Historias del Postconcilio (V): Pablo VI y la renovación de la Compañía de Jesús
PABLO VI SIGUIÓ CON PREOCUPACIÓN EL “AGGIORNAMENTO” POSTCONCILIAR DE LOS JESUITAS
Pablo VI siguió con preocupada atención las peripecias de los Institutos religiosos durante los años que siguieron a la clausura del Concilio Vaticano II. La secularización de un número considerable de sus miembros, la escasez de vocaciones y la gradual reducción de los efectivos de aquellos Institutos, inquietaban al Pontífice; y más todavía le preocupaba la desorientación acerca de los fines propios de cada Orden o Congregación, que podía ser la consecuencia –como realmente lo fue- de un imprudente “aggiornamento” encaminado a acomodar tales instituciones a las nuevas circunstancias de la sociedad contemporánea. El Papa, en una carta dirigida en 1974 al Prepósito General de la Compañía de Jesús, el español Pedro Arrupe, exponía las grandes directrices que habrían de ser tenidas siempre en cuenta al proceder a la obra de la acomodación. No quería –escribía- que “la renovación se realice al precio de experiencias arriesgadas, extrañas al genio propio de cada familia religiosa y, con más razón, si implicaban el abandono de los valores primordiales de una vida consagrada a Dios”.

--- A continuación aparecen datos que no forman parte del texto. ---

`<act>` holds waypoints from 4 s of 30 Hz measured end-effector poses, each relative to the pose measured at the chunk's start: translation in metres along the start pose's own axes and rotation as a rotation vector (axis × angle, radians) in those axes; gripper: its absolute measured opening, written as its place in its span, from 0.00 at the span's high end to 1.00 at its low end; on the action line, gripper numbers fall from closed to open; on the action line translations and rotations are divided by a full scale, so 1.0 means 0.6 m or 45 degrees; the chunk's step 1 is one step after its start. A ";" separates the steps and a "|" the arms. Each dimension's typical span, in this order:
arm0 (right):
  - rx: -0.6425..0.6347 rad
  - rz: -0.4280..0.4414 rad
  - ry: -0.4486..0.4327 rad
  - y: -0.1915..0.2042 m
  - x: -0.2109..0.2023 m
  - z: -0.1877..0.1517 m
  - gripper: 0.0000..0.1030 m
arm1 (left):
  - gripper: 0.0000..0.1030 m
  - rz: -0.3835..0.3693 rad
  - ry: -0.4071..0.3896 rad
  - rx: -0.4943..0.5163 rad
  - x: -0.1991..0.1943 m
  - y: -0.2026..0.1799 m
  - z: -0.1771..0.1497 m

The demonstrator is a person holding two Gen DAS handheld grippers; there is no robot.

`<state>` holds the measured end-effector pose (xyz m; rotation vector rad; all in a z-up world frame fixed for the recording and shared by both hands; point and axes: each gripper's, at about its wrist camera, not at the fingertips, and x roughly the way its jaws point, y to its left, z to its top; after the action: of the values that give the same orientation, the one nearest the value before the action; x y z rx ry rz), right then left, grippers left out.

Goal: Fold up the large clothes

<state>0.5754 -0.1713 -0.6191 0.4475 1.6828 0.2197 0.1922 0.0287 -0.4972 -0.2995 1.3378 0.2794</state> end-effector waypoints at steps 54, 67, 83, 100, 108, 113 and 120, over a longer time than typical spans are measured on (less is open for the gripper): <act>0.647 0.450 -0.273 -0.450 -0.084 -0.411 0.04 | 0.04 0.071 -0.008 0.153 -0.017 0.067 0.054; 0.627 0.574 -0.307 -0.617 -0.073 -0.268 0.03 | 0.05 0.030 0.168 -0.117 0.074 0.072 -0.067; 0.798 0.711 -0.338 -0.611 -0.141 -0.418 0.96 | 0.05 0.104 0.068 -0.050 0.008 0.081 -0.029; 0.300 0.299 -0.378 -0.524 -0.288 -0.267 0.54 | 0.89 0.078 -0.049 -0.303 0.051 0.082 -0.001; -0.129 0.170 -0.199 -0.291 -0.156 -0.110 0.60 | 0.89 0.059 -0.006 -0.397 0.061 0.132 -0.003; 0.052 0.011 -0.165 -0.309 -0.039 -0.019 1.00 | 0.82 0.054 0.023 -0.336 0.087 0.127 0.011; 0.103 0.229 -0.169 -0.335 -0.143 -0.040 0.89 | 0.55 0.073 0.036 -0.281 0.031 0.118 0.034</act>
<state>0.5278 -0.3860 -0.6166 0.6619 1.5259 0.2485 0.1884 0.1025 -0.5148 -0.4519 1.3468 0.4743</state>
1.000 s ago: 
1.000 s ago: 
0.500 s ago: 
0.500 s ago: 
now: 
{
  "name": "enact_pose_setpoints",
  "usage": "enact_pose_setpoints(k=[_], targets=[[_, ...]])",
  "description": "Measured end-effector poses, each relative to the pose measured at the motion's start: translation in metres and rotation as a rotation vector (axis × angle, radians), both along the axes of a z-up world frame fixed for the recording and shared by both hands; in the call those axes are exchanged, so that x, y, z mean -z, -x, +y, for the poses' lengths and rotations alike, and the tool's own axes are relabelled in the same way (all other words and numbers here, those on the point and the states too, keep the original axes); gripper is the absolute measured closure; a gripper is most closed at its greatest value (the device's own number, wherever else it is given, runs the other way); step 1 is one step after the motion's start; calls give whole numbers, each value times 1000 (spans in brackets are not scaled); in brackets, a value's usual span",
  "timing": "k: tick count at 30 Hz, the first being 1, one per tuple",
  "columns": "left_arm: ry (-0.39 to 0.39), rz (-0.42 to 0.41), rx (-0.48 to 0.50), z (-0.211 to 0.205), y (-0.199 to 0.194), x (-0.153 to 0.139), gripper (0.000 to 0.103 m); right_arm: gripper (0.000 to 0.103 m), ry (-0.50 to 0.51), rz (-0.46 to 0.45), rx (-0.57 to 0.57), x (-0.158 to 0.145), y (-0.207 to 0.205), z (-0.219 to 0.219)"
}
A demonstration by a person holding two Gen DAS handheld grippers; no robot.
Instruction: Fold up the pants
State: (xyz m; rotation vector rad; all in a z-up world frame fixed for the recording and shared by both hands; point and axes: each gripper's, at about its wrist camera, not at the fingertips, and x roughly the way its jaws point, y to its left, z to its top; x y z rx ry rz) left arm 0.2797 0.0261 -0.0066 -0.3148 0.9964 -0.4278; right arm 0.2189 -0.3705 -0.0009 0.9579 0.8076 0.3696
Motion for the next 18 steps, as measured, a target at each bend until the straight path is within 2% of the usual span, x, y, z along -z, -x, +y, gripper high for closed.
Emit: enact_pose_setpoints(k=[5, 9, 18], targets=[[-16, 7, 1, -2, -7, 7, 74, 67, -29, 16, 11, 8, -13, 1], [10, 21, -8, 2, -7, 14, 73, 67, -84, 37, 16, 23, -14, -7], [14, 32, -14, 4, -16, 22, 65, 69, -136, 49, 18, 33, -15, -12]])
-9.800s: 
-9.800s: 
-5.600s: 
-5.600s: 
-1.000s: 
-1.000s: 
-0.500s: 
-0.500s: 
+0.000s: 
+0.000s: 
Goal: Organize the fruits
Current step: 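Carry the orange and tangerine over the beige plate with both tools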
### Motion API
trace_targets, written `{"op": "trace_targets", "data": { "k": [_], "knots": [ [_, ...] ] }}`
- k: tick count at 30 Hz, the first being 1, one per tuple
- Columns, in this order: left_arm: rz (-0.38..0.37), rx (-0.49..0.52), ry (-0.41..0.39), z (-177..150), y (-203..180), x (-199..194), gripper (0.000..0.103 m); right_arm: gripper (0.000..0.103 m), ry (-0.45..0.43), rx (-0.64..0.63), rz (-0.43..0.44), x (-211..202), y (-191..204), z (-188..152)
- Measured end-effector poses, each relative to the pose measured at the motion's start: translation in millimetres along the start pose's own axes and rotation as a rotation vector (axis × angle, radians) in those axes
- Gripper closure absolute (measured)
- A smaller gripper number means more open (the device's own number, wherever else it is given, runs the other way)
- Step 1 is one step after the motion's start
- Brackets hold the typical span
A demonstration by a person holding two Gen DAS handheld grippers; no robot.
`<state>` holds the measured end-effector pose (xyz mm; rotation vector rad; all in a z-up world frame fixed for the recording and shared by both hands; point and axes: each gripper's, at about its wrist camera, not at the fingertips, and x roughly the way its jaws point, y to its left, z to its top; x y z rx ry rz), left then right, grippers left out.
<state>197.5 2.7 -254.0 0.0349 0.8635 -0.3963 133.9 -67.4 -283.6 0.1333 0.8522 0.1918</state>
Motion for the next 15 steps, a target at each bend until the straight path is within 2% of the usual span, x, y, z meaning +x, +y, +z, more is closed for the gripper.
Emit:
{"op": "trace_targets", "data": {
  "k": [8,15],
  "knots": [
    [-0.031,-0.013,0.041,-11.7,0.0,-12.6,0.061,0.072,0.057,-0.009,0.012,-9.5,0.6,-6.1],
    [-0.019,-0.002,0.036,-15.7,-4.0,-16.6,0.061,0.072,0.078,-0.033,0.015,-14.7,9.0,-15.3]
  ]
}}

El Papa Montini siguió especialmente de cerca la evolución de los acontecimientos en la Compañía de Jesús, y ello por diversas razones: por la importancia que tenía en la vida de la Iglesia universal y, también, por la condición que le correspondía de Superior supremo de la Compañía, derivada del vínculo particular que, desde su fundación, ligaba la Orden al Romano Pontífice. Dos preocupaciones primordiales inspiraron la actuación de Pablo VI: La salvaguardia de la integridad de la Formula Instituti –su constitución orgánica- y la fidelidad de la Compañía a sus fines propios.
El 22 de mayo de 1965 –estando todavía reunido el Concilio- Pablo VI se dirigió a los Jesuitas miembros de la Congregación General 31 que, tras el fallecimiento del P. Janssens, eligió como Prepósito General a Arrupe y encomendó a la Compañía la lucha contra el amenazador peligro del ateísmo. Pidió a la Orden “que tiene por característica ser baluarte de la Iglesia y la religión, que aúne sus fuerzas para oponerse valientemente al ateísmo, bajo la bandera y protección de San Miguel, príncipe de la milicia celestial”.
La Congregación pasó revista y sometió a examen todos los aspectos de la vida y de la actividad de la Compañía: - sus estructuras internas, con todo lo relativo a sus órganos de gobierno, personales (superiores en todos sus niveles, sus consultores y asesores) y colectivos; - la condición de las diversas categorías de sus miembros (definitivamente incorporados y no, con una consideración especial de los hermanos); - los objetivos, procesos y métodos de la formación de sus miembros en vida espiritual y en estudios y otras competencias, enlos diversos estadios; - los diversos ministerios apostólicos, con especial énfasis en la necesidad de una adecuada selección de los mismos para responder con eficacia a las nuevas necesidades que se presentaban; - y, con especial interés, los diversos aspectos de la vida espiritual de los jesuitas, individualmente y en comunidad, y la observancia de los votos religiosos y de la forma de vida propia de la Compañía. Nada escapó a su revisión y adaptación.